Interviews with more than 300 people and a review of documents across two decades show that senior leaders at the nation’s largest protestant denomination pushed aside allegations of abuse to protect their own reputations and avoid legal liability.
The Southern Baptist Convention ignored reports of sexual abuse for decades, a third-party investigation found. Instead of pursuing allegations, the report shows how survivors were met with “resistance, stonewalling, and even outright hostility.”
The investigation was conducted by Guidepost Solutions, an independent firm contracted by the SBC.
At nearly 300 pages, the report details how staff kept a list of ministers accused of sexual misconduct but did nothing with it.
They even slowed reform efforts to avoid liability, “even if it meant that convicted molesters continued in ministry with no notice or warning to their current church or congregation,” the report states.
It also includes a sexual assault allegation against former convention president Johnny Hunt. He denied the allegations to investigators, and after the report was released. But the firm deemed he wasn’t credible.

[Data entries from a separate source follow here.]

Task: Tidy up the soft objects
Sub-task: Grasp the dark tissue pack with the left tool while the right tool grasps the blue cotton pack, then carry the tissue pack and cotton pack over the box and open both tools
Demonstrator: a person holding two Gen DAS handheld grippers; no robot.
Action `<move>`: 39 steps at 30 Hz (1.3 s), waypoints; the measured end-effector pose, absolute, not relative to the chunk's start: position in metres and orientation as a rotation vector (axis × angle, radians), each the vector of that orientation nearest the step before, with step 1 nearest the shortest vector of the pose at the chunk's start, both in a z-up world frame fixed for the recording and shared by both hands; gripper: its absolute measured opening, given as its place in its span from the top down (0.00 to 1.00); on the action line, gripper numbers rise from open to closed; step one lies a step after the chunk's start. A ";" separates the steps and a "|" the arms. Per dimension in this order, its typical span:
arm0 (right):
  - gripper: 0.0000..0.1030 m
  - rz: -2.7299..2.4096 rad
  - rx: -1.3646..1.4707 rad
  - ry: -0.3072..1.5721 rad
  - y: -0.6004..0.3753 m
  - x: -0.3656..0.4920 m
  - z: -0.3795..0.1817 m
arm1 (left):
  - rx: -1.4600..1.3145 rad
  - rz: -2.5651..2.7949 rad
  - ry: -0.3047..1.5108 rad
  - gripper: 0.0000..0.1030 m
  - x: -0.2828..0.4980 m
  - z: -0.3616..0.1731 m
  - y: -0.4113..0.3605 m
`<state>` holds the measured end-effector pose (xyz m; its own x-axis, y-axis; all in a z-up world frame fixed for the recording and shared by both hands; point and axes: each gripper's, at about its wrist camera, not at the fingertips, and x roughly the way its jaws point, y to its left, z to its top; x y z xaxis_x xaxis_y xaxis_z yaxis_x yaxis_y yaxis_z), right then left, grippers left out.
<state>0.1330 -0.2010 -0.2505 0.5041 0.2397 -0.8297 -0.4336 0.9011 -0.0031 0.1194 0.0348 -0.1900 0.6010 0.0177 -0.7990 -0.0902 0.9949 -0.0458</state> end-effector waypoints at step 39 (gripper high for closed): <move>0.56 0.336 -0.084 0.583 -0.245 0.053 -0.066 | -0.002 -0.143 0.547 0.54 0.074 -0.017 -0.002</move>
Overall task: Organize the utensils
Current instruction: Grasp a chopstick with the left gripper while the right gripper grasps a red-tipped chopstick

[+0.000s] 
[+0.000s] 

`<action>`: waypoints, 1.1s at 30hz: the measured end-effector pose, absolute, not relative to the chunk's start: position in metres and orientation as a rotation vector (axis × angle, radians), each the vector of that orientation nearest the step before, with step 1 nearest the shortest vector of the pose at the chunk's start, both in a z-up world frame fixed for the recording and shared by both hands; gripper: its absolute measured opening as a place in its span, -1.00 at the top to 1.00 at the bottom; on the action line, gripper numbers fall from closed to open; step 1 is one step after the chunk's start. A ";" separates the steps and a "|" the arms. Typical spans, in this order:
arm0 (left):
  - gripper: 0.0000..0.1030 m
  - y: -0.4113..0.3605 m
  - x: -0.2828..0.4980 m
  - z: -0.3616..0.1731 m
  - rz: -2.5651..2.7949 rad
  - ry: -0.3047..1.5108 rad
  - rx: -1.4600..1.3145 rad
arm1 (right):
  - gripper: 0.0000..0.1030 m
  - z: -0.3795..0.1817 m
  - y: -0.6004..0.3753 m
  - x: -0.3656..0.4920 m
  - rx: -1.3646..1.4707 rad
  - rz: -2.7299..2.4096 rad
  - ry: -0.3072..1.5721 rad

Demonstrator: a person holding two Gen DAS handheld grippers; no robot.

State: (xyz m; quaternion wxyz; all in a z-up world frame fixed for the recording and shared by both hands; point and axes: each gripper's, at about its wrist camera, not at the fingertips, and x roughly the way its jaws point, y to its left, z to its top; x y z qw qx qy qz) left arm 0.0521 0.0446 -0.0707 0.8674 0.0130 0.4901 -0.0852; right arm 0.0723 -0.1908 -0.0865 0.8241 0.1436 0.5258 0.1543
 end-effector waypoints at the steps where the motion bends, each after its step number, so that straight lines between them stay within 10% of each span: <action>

SBC President Ed Litton issued a statement Sunday saying that he is “grieved to my core” for the victims. He called on Southern Baptists to prepare to change the denomination’s culture and implement reforms.
“We must be ready to take meaningful steps,” Litton wrote.
The report follows 2019 investigative journalism by the Houston Chronicle and San Antonio Express-News that documented hundreds of cases of sexual abuse in Southern Baptist churches. Last year, delegates to the denomination’s national gathering in Nashville voted to create a task force to oversee the third-party review.
The new report ends with sweeping reform recommendations, including to create the offender registry that survivors have long requested. The Associated Press summarized additional recommendations, including to:
- form an independent commission and a permanent administrative entity to oversee comprehensive long-term reforms
- create protocols and training to combat abuse
- restrict the use of nondisclosure agreements and civil settlements that bind survivors to confidentiality
The denomination will meet for its next national meeting on June 4 in Anaheim, Calif., where it’s likely some recommendations will come up for vote.